When the Barwicks’ collection came to Carleton in the mid-1980s, however, the University owned just 350 works of art and its gallery would not open until 1992. A Leap of Imagination celebrates the Barwicks’ faith in and generosity to Carleton. It presents a selection from their collection of early- and mid-twentieth century Canadian art, which includes artists Will Ogilvie, Emily Carr, Louis Muhlstock, and Kenojuak Ashevak. It also features signature works by such Group of Seven members as Arthur Lismer, Fred Varley, A.Y. Jackson, and L.L. FitzGerald. The core of the gift remains 16 paintings and works on paper – landscapes, still lifes, and architectural views – by the extraordinary David Milne.

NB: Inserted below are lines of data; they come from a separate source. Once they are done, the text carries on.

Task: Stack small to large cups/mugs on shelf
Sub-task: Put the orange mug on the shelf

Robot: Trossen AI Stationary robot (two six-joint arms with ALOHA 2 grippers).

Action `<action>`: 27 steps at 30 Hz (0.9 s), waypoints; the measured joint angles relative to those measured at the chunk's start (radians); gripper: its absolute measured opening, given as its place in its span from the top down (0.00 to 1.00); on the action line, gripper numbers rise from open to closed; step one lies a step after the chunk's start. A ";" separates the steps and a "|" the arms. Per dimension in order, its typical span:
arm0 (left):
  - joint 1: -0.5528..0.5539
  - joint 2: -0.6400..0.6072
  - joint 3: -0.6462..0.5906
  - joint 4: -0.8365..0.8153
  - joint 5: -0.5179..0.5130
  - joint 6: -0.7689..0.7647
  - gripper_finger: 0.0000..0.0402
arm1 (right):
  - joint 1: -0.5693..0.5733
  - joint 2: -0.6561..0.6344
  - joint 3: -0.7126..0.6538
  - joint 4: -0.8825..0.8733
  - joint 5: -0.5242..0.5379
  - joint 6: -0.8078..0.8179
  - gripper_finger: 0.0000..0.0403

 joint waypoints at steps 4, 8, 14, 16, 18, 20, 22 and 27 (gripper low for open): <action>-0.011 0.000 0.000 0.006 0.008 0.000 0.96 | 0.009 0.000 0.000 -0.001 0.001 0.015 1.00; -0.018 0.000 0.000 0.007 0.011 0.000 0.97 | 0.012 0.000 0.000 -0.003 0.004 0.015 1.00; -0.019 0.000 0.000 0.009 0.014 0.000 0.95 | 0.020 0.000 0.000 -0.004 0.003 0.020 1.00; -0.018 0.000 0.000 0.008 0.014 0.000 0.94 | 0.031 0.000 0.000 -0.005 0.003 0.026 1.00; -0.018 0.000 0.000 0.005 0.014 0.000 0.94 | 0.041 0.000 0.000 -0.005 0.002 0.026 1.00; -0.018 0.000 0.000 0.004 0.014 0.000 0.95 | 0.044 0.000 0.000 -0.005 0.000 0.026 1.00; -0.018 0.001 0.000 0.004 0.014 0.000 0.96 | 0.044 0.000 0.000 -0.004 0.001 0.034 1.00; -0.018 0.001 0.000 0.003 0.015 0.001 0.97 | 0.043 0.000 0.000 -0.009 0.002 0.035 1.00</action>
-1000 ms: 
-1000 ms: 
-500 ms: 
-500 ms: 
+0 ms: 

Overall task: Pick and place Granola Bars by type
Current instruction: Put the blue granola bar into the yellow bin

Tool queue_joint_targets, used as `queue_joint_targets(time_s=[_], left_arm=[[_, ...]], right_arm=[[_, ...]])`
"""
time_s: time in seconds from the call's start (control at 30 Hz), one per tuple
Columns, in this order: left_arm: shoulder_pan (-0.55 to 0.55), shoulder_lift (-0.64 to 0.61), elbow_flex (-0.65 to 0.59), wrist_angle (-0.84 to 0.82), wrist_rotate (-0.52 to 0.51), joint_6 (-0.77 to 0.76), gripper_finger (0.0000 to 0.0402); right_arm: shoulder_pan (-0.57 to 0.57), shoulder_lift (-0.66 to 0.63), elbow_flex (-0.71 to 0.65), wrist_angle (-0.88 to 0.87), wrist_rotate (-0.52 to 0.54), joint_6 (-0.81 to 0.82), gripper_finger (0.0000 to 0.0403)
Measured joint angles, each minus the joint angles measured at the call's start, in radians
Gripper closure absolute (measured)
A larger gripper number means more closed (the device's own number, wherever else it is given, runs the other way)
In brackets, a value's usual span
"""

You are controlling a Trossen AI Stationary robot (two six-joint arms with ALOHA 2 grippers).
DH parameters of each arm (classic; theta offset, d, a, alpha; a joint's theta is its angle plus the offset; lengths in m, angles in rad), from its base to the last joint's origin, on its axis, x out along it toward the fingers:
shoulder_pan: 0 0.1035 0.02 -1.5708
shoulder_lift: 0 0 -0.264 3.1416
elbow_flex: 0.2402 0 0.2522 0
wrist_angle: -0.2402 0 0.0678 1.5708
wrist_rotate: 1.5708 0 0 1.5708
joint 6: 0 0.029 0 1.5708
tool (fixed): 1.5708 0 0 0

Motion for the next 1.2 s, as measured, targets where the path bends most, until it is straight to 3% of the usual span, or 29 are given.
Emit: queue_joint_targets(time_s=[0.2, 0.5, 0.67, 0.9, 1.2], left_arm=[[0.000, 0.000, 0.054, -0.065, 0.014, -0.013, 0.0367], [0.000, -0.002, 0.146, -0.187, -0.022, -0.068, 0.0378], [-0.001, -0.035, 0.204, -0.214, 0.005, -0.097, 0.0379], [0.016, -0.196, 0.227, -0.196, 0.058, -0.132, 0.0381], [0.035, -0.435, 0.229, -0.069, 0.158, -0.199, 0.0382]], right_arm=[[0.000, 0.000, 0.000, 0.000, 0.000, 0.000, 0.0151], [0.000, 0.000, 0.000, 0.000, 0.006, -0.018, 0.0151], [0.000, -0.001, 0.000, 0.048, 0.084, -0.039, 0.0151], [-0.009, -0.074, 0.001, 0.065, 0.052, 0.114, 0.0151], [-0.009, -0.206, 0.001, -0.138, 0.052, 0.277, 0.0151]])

In the Hands of Women: Inuit Uluiit and Qulliit
10 May – 01 August 2010
An ulu is an Inuit woman’s crescent-shaped, multipurpose knife. The qulliq is the tradition Inuit oil lamp. These objects are the tools of women, who have used them to provide for their families for hundreds of years. In the Hands of Women explores their representation by artists of the past and present.
A powerful sign of prosperity, security and home, the flames of the qulliq provided warmth, light, water, and dry clothing. An ulu is used to divide and clean meat, to clean and sew skins, and to make clothing, bedding and blankets. The knives symbolize sharing, collaboration and interdependence, which are important Inuit values. Uluiit and qulliit also reveal patterns of use, trading relationships and traditions of production that provide valuable cultural information.
In the Hands of Women presents historic examples of uluiit and qulliit from the collections of the Carleton University Art Gallery and the Canadian Museum of Civilization. Contemporary works include David Ruben Piqtoukun’s Sharing the Good Food (1999), an evocative sculpture of the ulu as a symbol of generosity and hospitality. A print by Napachie Pootoogook demonstrates the importance of the ulu in transmitting cultural knowledge across generations. In her 1969 print The Two Sisters, Agnes Nanogak presents the qulliq as an emblem of home.